Buckle your seatbelts

Cars From Coast To Coast

The saying goes that variety is the spice of life. In this game, that's definitely something that is taken to heart. In both environment and car selection, there is a large variety and while there could definitely be more vehicles, by no means do I feel that the car count is low. It's just that several other racing games have much higher counts. Sitting somewhere in the mid 40 count (keeping in mind I have the two included with the Season Pass purchase) there is a lot of variety consisting of mostly USA and European made vehicles with the only Asian vehicles I've seen making an appearance being two from Nissan.

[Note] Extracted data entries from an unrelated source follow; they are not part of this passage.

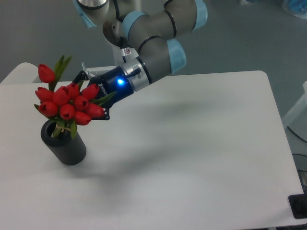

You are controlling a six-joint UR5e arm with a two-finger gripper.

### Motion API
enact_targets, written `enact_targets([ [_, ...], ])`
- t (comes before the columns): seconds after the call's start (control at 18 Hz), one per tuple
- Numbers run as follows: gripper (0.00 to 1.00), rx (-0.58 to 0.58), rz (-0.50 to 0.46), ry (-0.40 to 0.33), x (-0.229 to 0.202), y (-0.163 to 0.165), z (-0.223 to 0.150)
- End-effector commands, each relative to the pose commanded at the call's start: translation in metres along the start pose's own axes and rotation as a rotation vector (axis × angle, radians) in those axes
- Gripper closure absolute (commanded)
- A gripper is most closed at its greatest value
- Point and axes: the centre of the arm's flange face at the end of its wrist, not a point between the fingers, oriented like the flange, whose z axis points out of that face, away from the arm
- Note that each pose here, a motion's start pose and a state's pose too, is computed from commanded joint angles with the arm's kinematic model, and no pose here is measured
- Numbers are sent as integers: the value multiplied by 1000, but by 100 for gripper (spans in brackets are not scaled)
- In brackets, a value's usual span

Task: Pick up the flowers from the vase
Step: 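Lift the tulip bouquet straight up out of the black vase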

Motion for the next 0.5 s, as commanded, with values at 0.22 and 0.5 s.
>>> enact_targets([
  [0.22,79,6,-26,-11,0,-11,-6],
  [0.5,79,22,-22,-29,3,-14,-18],
])
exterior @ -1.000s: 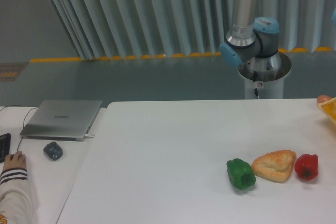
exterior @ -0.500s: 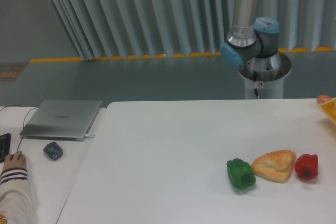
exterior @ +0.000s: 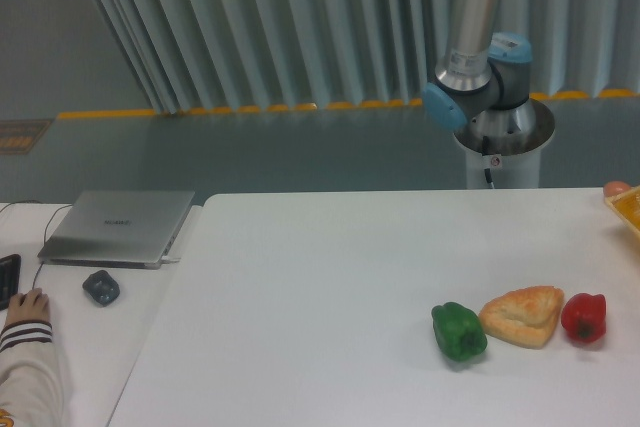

From classics to modern day heavy hitters and plenty in between, there is no shortage of options. I just wish there were more. Chalk it up to greed, or the need for speed, but more would be nice. A nice cherry on top of the vehicle variety is the amount of customization available for vehicles, both cosmetic and practical. The only thing more I could ask for on the customization side of things would be vinyl designs or custom license plates that would help player rides stand out further.

Once you're out on the open road, you'll experience much of what this version of the USA has to offer. Whether you're speeding through the autumn colored woods of Maine, the bustling streets of New York City, or venturing out west into the Rocky Mountains or the desert surrounding Las Vegas, there's a lot going on. The level of detail is quite nice for such a large game, but sometimes it's nice to slow down and just take in the sights. As previously mentioned, it's a heavily condensed version of the USA and it's noticeable by the absence of some major cities mostly in the midwest and southern regions. Still, the twelve major cities offered and the small towns dotted around the map are more than enough to make the world feel lived in and not just an open space with empty roadways.

Blacktop Rolling

The controls are something I think are indeed worth mentioning in a racing game, and The Crew is no exception. You're either going to love them, or hate them. Plain and simple. If you're willing to adapt to the small learning curve, then you're going to find a game where car handling lies somewhere between the arcade fantasy and the professional racing simulators. Personally, I loved this approach to the handling as it makes the game overall more accessible to a wider audience. Sharp turns at high speeds are still feasible without being too easy to pull off, acceleration and braking both have the sense of added weight to the vehicles, and I haven't played a racing game yet with drifting as fun as in The Crew.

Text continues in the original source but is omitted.